O órgão é o instrumento musical de teclado mais antigo do ocidente, cuja descrição aparece em relatos greco-romanos que remontam sua criação por volta do séc. 3 a.C. Sua tradição está vinculada à liturgia cristã. O som peculiar, bem como a modulação capaz de imitar vários instrumentos, deram ao órgão um lugar importante no cenário musical que adquiriu, ao longo dos séculos, uma índole sacra.

Índole sacra ela também possuía e talvez por isso ela se apaixonou pelo órgão como instrumento que lhe possibilitava a aproximação com Deus nos cultos por ela frequentados. Aprendeu a tocar com grande facilidade através das leituras das partituras que ela começou a dominar com muito estudo e dedicação, e que estavam disponíveis numa brochura dos “Salmos e Hinos”, pois só sabia fazer as coisas muito bem feitas, sobretudo aquelas que se destinavam ao alimento do espírito. A alma era o que havia de mais importante no gênero humano e a ela devia ser oferecido o que havia de melhor em cada um.

Aos quinze anos ganhou do pai um órgão para tocar à vontade e acompanhar os cultos quando realizados em casa, já que ele era um líder da igreja no pequeno povoado onde moravam. Além de organista, possuía uma belíssima voz de soprano com que cantava acompanhando os hinos liderando a liturgia musical tão cara aos protestantes em geral já que possuem, além de belas melodias, poesias fortemente inspiradoras para o cultivo da fé, sejam elas de adoração e louvor sejam aquelas que reforçam a fé.

Aos vinte e um anos casou-se com um rapaz que por ela se encantara, mas com o qual não possuía grandes afinidades já que se tratava de alguém muito distante do seu mundo, cultivado com tanto esmero nos últimos dez anos da sua vida. Casar era preciso, afinal as suas irmãs mais novas já haviam feito esse rito de passagem tão necessário às mulheres que não dispunham de outras formas de afirmação. Leva consigo o enxoval preparado com esmero, já que era costureira e bordadeira primorosa, e o órgão, que se tornara parte essencial de si mesma e que representava todas as boas lembranças de uma vida que ficara para trás.

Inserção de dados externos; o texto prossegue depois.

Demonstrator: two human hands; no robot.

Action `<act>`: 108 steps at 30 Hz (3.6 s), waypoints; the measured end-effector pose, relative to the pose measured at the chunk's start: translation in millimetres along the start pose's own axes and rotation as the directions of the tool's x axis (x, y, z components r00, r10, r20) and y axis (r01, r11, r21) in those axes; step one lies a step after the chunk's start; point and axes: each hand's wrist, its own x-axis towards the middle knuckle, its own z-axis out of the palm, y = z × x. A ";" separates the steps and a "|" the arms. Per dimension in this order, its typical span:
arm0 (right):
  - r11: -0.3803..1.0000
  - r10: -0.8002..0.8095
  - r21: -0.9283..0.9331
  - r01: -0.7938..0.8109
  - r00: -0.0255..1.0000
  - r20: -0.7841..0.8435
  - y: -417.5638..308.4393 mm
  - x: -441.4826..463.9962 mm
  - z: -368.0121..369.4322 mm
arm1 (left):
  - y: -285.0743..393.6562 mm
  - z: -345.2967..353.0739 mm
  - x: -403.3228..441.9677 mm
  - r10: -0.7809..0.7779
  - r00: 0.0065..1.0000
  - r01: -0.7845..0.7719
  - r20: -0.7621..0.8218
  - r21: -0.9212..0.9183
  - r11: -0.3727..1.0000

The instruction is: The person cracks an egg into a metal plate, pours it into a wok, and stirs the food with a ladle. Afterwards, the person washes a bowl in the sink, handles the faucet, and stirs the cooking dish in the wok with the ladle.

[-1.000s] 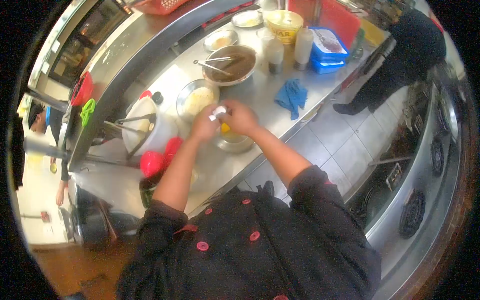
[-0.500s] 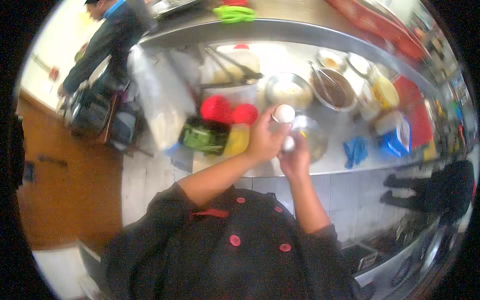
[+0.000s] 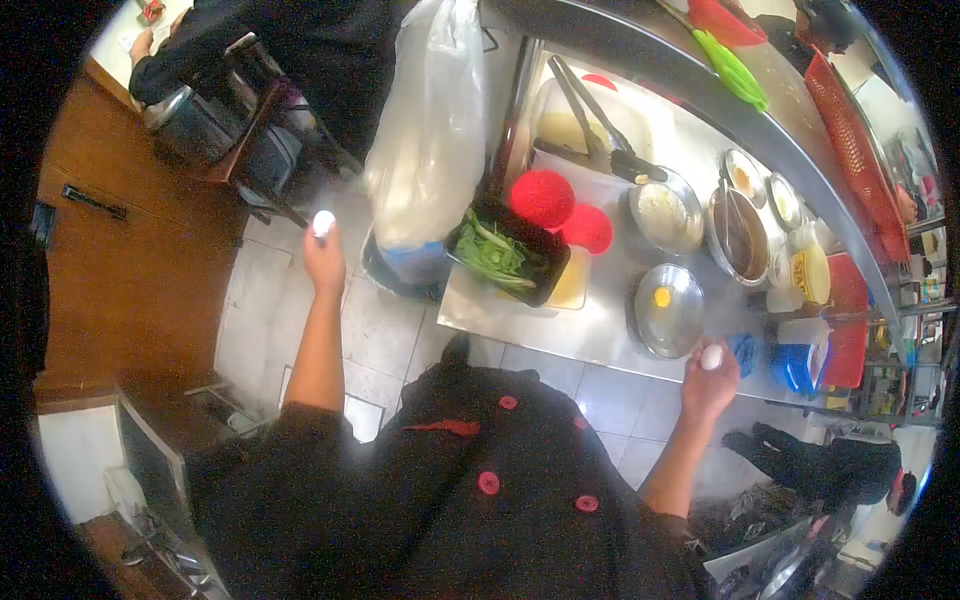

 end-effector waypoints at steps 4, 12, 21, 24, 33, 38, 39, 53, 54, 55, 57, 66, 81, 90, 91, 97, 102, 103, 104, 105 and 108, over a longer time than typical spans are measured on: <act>0.978 -0.071 -0.201 0.063 0.997 -0.034 -14.7 -5.1 24.1 | -119.8 15.8 18.3 -0.242 0.961 0.100 0.135 0.646 0.757; 0.283 -0.342 -0.959 0.020 0.936 -0.082 11.4 -4.8 -79.7 | -199.8 -8.9 -28.6 -0.450 0.340 -0.220 0.826 0.535 0.815; 0.103 -0.622 -0.972 0.212 0.776 0.103 81.4 -1.2 -127.6 | 63.3 44.3 -140.0 -0.536 -0.104 -0.529 0.838 0.410 0.743; 0.009 -0.621 -0.979 0.203 0.769 0.154 88.2 -5.9 -132.3 | 133.2 61.1 -163.3 -0.499 -0.131 -0.583 0.857 0.340 0.738; -0.031 -0.651 -0.985 0.170 0.745 0.149 84.0 -10.4 -140.6 | 199.4 128.3 -216.9 -0.166 -0.322 -0.574 0.932 -0.052 0.817; 0.185 -0.567 -0.962 0.203 0.821 0.064 81.5 1.2 -140.3 | 222.7 187.0 -254.2 -0.042 -0.339 -0.578 0.940 -0.172 0.798; 0.241 -0.571 -0.947 0.213 0.820 0.040 75.6 10.4 -135.4 | 226.3 203.2 -262.4 -0.005 -0.326 -0.579 0.945 -0.195 0.792; 0.965 0.242 -0.176 -0.194 0.915 0.322 29.4 96.6 -79.6 | 251.2 355.5 -331.0 0.211 -0.215 -0.563 0.954 -0.297 0.771; 0.964 0.251 -0.174 -0.203 0.912 0.325 30.8 99.6 -79.5 | 261.9 350.8 -333.1 0.145 -0.189 -0.589 0.971 -0.230 0.774; 0.960 0.262 -0.185 -0.212 0.913 0.313 30.1 101.5 -78.0 | 252.6 360.1 -330.9 0.198 -0.201 -0.535 0.959 -0.277 0.798; 0.950 0.287 -0.208 -0.233 0.914 0.287 29.0 104.7 -76.3 | 220.1 386.1 -325.1 0.303 -0.218 -0.416 0.928 -0.369 0.831; 0.280 -0.216 -0.848 0.450 0.890 0.401 24.3 100.7 -52.2 | 237.0 400.3 -336.0 0.155 0.039 -0.644 0.987 -0.094 0.760; 0.071 -0.369 -0.860 0.505 0.815 0.448 18.7 111.5 -47.6 | 284.5 376.1 -345.2 0.426 -0.106 -0.890 0.898 -0.277 0.363; 0.736 -0.412 -0.482 0.475 0.880 0.238 -21.6 97.4 -3.6 | 315.0 335.6 -325.1 0.412 0.269 -0.316 0.870 -0.324 0.892; 0.818 -0.365 -0.393 0.420 0.907 0.209 -35.2 85.3 0.8 | 316.5 325.4 -320.3 0.340 0.330 -0.068 0.881 -0.337 0.939; 0.947 -0.270 -0.198 0.253 0.961 -0.062 -27.9 64.8 -55.5 | 329.7 208.1 -273.5 0.420 0.449 0.492 0.789 -0.611 0.620; 0.954 -0.162 -0.294 0.048 0.912 -0.376 19.4 51.3 -208.5 | 328.1 77.5 -172.1 0.764 0.560 0.258 0.321 -0.944 0.207; 0.980 -0.195 -0.139 0.146 0.857 -0.478 33.9 30.7 -212.7 | 318.0 54.3 -147.0 0.752 0.614 0.145 0.240 -0.971 0.192; 0.995 -0.102 -0.069 0.077 0.848 -0.521 42.0 14.9 -228.9 | 306.5 31.7 -119.3 0.735 0.661 -0.015 0.151 -0.977 0.214; 1.000 -0.009 0.003 0.013 0.826 -0.564 50.0 0.6 -242.7 | 290.6 10.1 -89.4 0.672 0.735 -0.099 0.089 -0.967 0.236; 0.997 0.077 0.046 -0.062 0.813 -0.578 86.3 -41.9 -255.0 | 221.1 -29.5 -15.5 0.492 0.870 -0.217 0.015 -0.885 0.411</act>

Os anos se passaram, as crianças nasceram e as dificuldades da vida se instalaram como regra e foram crescendo à medida que o número de filhos aumentava e as possibilidades financeiras diminuíam. Mas ela também sabia costurar, e muito bem, como tudo que fazia, e a sonoridade do órgão foi aos poucos sendo substituída pelo barulho da máquina de costura, pois tocar alimenta a alma mas não paga dívidas e costurar pode alimentar oito ou nove bocas. A organista agora cantava para se distrair um pouco ou talvez para abafar o barulho da máquina Singer, àquela altura movimentada por um pedal que ia e vinha por horas a fio, inclusive pela noite adentro e até pela madrugada. Cantava os hinos da igreja para fortalecer a fé que remove montanhas, ou as músicas produzidas em profusão pela famosa disputa entre Herivelto Martins e Dalva de Oliveira, a cuja voz a dela muito se assemelhava e que ela cantava com emoção como se estivesse partilhando as mesmas agruras.

Depois de sucessivas mudanças, cada vez para um lugar mais modesto, estava agora morando numa pequena casinha, situada ao fundo de um lenheiro com acomodações precárias. Naquele dia chovia muito, e o seu filho mais velho fazia a dança da chuva, aprendida, certamente, nos filmes de caubói que passavam em seriado no velho cinema Tupy, que ele frequentava por vias escusas, já que não tinha dinheiro para pagar ingresso, mas que ele precisava assistir todas as noites pois não podia perder o “perigo da série”. O fogão da casa era à lenha e naquele momento não havia uma “lasca-de-lenha” sequer que não estivesse encharcada. Eram sete horas da noite e o seu marido começou a ficar muito inquieto com a possibilidade de não poder fazer comida para alimentar a todos. De repente ele olha de lado e lá está o velho órgão, madeira sequinha, disponível para consumo.

Depois que todos se alimentaram graças à produção de lenha fornecida pelo instrumento musical, ele foi dormir satisfeito, com o dever de provedor cumprido já que havia jurado que um filho seu jamais passaria fome ainda que fosse em uma refeição sequer. E sonhou como um justo.

Ela não conseguiu dormir e muito menos sonhar já que, como no poema de Marina Colassanti, estava se formando “um coágulo na alma, sangue preto pisado que amor nenhum dissolve”. Nunca mais voltou a tocar. A diferença de sonhos é uma barreira intransponível.